The smart TVs at CES are trying to correct this, but some take creepier paths than others. Panasonic’s TVs let you customize a home screen for each user, and as you favorite things it learns your preferences and hopefully suggests things you’ll like. Oh, and it knows who you are because it recognizes your face. In fact, all you have to do is walk by the TV for an Info Bar to pop up with the time, date, and weather.

Vizio’s made its entire lineup of TVs smart (although the entry-level E series sets are also available in non-smart versions), and switched from the Google TV platform to Vizio Internet Apps Plus, based on Yahoo Connected TV. The navigation is much improved, and the remote control makes it easier to search for content thanks to a backlit QWERTY keyboard on the rear.

smart lg webos interface ces2014

LG's webOS-based smart TV interface is designed to be easy to navigate, with side-scrolling cards along the bottom of the screen.

But our favorite interface is from LG—the company is using webOS to completely revamp its smart TV platform. The new launcher is a scrollable menu that pops up along the bottom of the screen, letting users flip through the cards and choose new content without having to go back out to a home screen.

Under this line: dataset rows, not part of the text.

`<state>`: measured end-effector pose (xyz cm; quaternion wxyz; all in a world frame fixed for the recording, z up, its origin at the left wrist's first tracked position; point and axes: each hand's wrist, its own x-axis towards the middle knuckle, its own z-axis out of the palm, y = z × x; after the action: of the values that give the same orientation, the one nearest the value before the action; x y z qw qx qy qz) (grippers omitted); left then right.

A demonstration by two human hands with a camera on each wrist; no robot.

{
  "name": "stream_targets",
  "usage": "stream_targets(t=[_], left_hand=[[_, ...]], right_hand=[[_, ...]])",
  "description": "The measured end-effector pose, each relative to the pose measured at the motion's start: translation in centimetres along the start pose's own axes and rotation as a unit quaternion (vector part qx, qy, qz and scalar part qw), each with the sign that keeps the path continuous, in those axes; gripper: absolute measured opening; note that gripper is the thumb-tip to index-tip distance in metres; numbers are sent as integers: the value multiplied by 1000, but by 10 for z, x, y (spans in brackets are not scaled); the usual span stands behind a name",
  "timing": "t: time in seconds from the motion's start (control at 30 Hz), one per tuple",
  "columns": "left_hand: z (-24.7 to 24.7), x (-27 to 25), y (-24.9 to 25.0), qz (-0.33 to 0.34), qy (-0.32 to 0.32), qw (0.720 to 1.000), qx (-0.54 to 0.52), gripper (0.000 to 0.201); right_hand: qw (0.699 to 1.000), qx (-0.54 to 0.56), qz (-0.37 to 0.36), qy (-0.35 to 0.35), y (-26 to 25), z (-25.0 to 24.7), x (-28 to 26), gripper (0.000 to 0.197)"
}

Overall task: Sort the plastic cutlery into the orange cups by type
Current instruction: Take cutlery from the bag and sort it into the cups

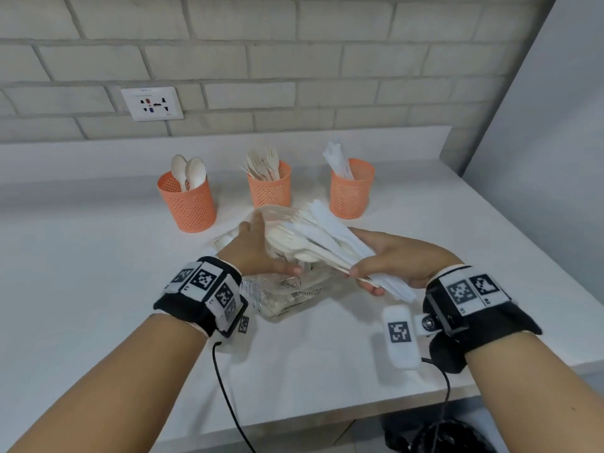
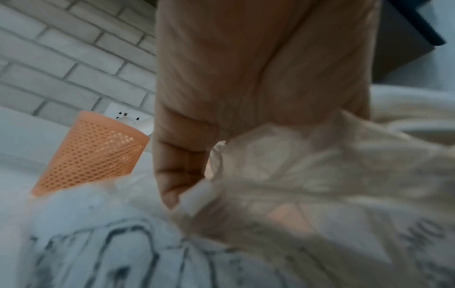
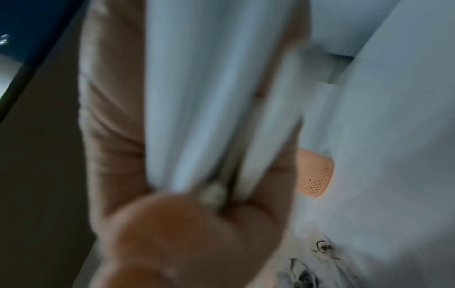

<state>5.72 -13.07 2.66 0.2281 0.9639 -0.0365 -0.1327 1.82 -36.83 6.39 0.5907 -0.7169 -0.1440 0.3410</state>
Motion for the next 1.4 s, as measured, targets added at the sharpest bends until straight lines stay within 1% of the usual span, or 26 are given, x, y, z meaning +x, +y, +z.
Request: stream_targets(t=[0.07, 0.1, 0.17, 0.23, 0.3, 0.33, 0.4, 0.43, 0.5, 0.57, 0.6, 0.63, 0.67, 0.7, 0.73, 0.77, 0.8, 0.87, 0.9, 0.97, 1.0, 1.07, 1.17, 1.3, 1.33, 1.4], left_hand=[[5, -2, -1, 19, -6, 1000, 9, 134], [10, -3, 1, 44, -13, 999, 13, 131], [24, -7, 5, 122, -9, 992, 15, 119], [30, -8, 8, 180, 19, 983, -25, 105], [28, -6, 7, 184, 20, 982, -45, 92], [28, -5, 4, 182, 9, 983, -9, 80], [28, -3, -1, 185, -14, 974, 132, 53], [28, -3, -3, 180, -19, 962, 202, 45], [29, 0, -3, 158, -33, 948, 273, 39], [25, 3, 2, 134, -39, 955, 260, 37], [21, 4, 5, 127, -24, 968, 214, 37], [14, 4, 8, 123, 6, 984, 128, 39], [6, 2, 11, 115, 35, 993, -15, 45], [-2, 0, 16, 110, 47, 976, -183, 53], [-8, -3, 22, 114, 40, 938, -326, 61], [-14, -6, 29, 124, 20, 903, -411, 63], [-16, -7, 35, 139, -4, 882, -450, 61], [-15, -9, 44, 159, -37, 846, -508, 48], [-15, -9, 48, 140, -47, 820, -554, 41], [-14, -5, 52, 65, -60, 766, -636, 29], [-13, -3, 52, 33, -60, 748, -661, 27], [-11, 0, 53, 1, -48, 740, -671, 25], [-9, 1, 60, -8, -40, 731, -681, 23], [-10, 7, 66, 1, -26, 696, -718, 17], [-10, 10, 67, 5, -23, 693, -721, 17], [-13, 15, 71, 11, -9, 701, -713, 17]], right_hand=[[998, 51, -38, 19, 2, -5, 0, 57], [996, 67, -55, 35, 2, -6, 2, 57], [990, 92, -82, 65, 2, -4, 11, 57], [985, 110, -103, 88, 2, 0, 22, 57], [979, 127, -111, 111, 2, 2, 32, 57], [976, 138, -113, 122, 1, 3, 36, 54], [970, 160, -118, 138, -3, 4, 44, 46], [968, 167, -122, 143, -5, 5, 47, 42], [965, 170, -133, 151, -9, 8, 53, 40], [964, 166, -142, 154, -13, 9, 59, 44], [963, 166, -145, 153, -15, 10, 60, 46], [962, 168, -149, 152, -17, 10, 61, 48], [962, 168, -154, 151, -20, 10, 62, 49], [961, 169, -159, 149, -22, 10, 62, 48], [962, 167, -163, 142, -25, 11, 63, 48], [964, 164, -166, 132, -28, 13, 64, 47], [967, 156, -165, 116, -30, 16, 66, 45], [975, 129, -156, 90, -34, 25, 71, 38], [979, 112, -146, 85, -35, 29, 73, 37], [986, 68, -127, 89, -34, 34, 77, 39], [987, 48, -124, 90, -33, 34, 79, 41], [988, 13, -123, 94, -33, 32, 79, 42], [988, -37, -106, 108, -37, 25, 77, 39], [979, -108, -104, 136, -39, 17, 75, 41], [978, -114, -107, 139, -38, 15, 76, 42], [979, -94, -114, 144, -37, 10, 76, 37]])
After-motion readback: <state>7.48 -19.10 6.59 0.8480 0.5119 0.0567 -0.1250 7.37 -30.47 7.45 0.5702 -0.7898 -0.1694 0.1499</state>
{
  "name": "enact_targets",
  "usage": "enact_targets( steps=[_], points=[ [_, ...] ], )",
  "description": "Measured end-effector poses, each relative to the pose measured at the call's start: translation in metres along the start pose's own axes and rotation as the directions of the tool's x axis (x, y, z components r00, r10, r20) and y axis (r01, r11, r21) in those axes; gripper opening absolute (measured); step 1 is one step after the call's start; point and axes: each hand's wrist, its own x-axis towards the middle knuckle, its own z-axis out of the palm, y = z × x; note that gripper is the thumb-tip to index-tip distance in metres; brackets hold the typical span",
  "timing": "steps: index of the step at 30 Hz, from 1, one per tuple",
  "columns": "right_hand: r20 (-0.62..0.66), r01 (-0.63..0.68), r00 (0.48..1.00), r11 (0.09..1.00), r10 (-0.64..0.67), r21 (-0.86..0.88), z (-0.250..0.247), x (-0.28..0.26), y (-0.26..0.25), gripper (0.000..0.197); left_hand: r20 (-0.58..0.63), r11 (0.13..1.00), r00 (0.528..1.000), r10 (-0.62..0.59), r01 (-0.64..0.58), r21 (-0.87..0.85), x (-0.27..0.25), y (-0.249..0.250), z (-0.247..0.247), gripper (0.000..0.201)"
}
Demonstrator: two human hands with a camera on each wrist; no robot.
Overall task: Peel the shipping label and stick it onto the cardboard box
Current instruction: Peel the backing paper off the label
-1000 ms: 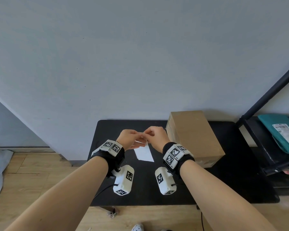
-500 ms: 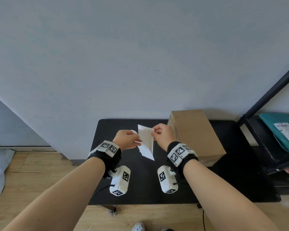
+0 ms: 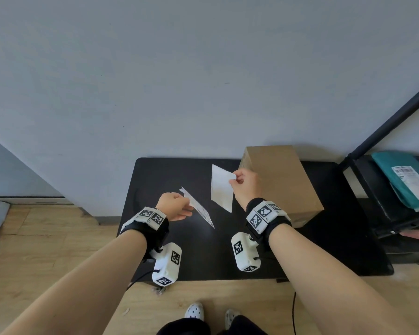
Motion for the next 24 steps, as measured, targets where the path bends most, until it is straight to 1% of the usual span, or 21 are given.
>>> enact_targets(
  steps=[3, 5, 10, 13, 15, 17, 18, 19, 20, 21, 22, 24],
  points=[
    [-0.010, 0.001, 1.000, 1.000, -0.001, 0.016, -0.001, 0.001, 0.003, 0.009, 0.064, 0.996, 0.997, -0.031, 0.036, -0.085, -0.002, 0.001, 0.000, 0.019],
    [-0.010, 0.002, 1.000, 1.000, -0.002, 0.025, 0.000, 0.001, 0.004, 0.009, 0.061, 0.996, 0.997, -0.039, 0.044, -0.074, 0.000, 0.000, 0.001, 0.023],
    [0.011, -0.002, 1.000, 1.000, 0.002, -0.005, 0.002, 0.000, 0.008, 0.010, -0.032, 0.982, 0.992, -0.125, 0.128, 0.138, 0.011, -0.018, 0.002, 0.018],
    [0.034, -0.005, 0.999, 0.999, 0.006, -0.034, 0.004, -0.003, 0.009, 0.008, -0.064, 0.961, 0.985, -0.158, 0.169, 0.221, 0.013, -0.030, 0.000, 0.016],
    [0.038, 0.002, 0.999, 0.999, 0.000, -0.038, 0.005, -0.005, 0.009, 0.008, -0.051, 0.950, 0.982, -0.184, 0.191, 0.245, 0.012, -0.033, -0.001, 0.022],
    [0.042, 0.014, 0.999, 0.999, -0.012, -0.031, 0.006, -0.006, 0.007, 0.009, -0.010, 0.939, 0.980, -0.198, 0.192, 0.285, 0.012, -0.033, -0.001, 0.030],
    [0.047, 0.021, 0.999, 0.999, -0.020, -0.024, 0.007, -0.008, 0.006, 0.009, -0.014, 0.941, 0.985, -0.173, 0.170, 0.293, 0.010, -0.032, -0.002, 0.028],
    [0.053, 0.030, 0.998, 0.999, -0.030, -0.015, 0.007, -0.009, 0.004, 0.008, -0.036, 0.942, 0.990, -0.133, 0.138, 0.307, 0.010, -0.031, -0.003, 0.021],
    [0.060, 0.041, 0.997, 0.999, -0.040, -0.006, 0.007, -0.010, 0.002, 0.008, -0.052, 0.940, 0.994, -0.095, 0.107, 0.325, 0.008, -0.027, -0.004, 0.008],
    [0.070, 0.051, 0.996, 0.999, -0.051, 0.000, 0.006, -0.011, 0.000, 0.008, -0.064, 0.939, 0.996, -0.056, 0.074, 0.336, 0.008, -0.024, -0.005, 0.005],
    [0.086, 0.059, 0.995, 0.998, -0.059, 0.002, 0.006, -0.013, -0.003, 0.007, -0.057, 0.945, 0.998, -0.026, 0.043, 0.324, 0.008, -0.019, -0.005, 0.009],
    [0.114, 0.075, 0.991, 0.997, -0.074, -0.001, 0.004, -0.015, -0.008, 0.007, 0.002, 0.979, 1.000, -0.002, 0.001, 0.203, 0.007, -0.005, -0.003, 0.021]
  ],
)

LG is also trying to simplify setup by sending an animated character named BeanBird to walk you through connecting your new TV to your network, cheering you on after you complete each step. And as you plug in external devices into your TV, webOS helps recognize them and pop up relevant menu options automatically.

Better yet, LG’s newest LAB540W model SoundPlate will let you add advanced features to your current TV, including Bluetooth, connectivity, and the same smart TV interface. So even if you aren’t ready to take the plunge into 4K or a brand-new smart TV, you won’t be left behind.

It seems like 2014 is the year of the television—or at least it will be once the companies announce firm release dates and prices for all this shiny new gear. Load up on snacks and get comfy on the couch, because there’s going to be a lot to watch.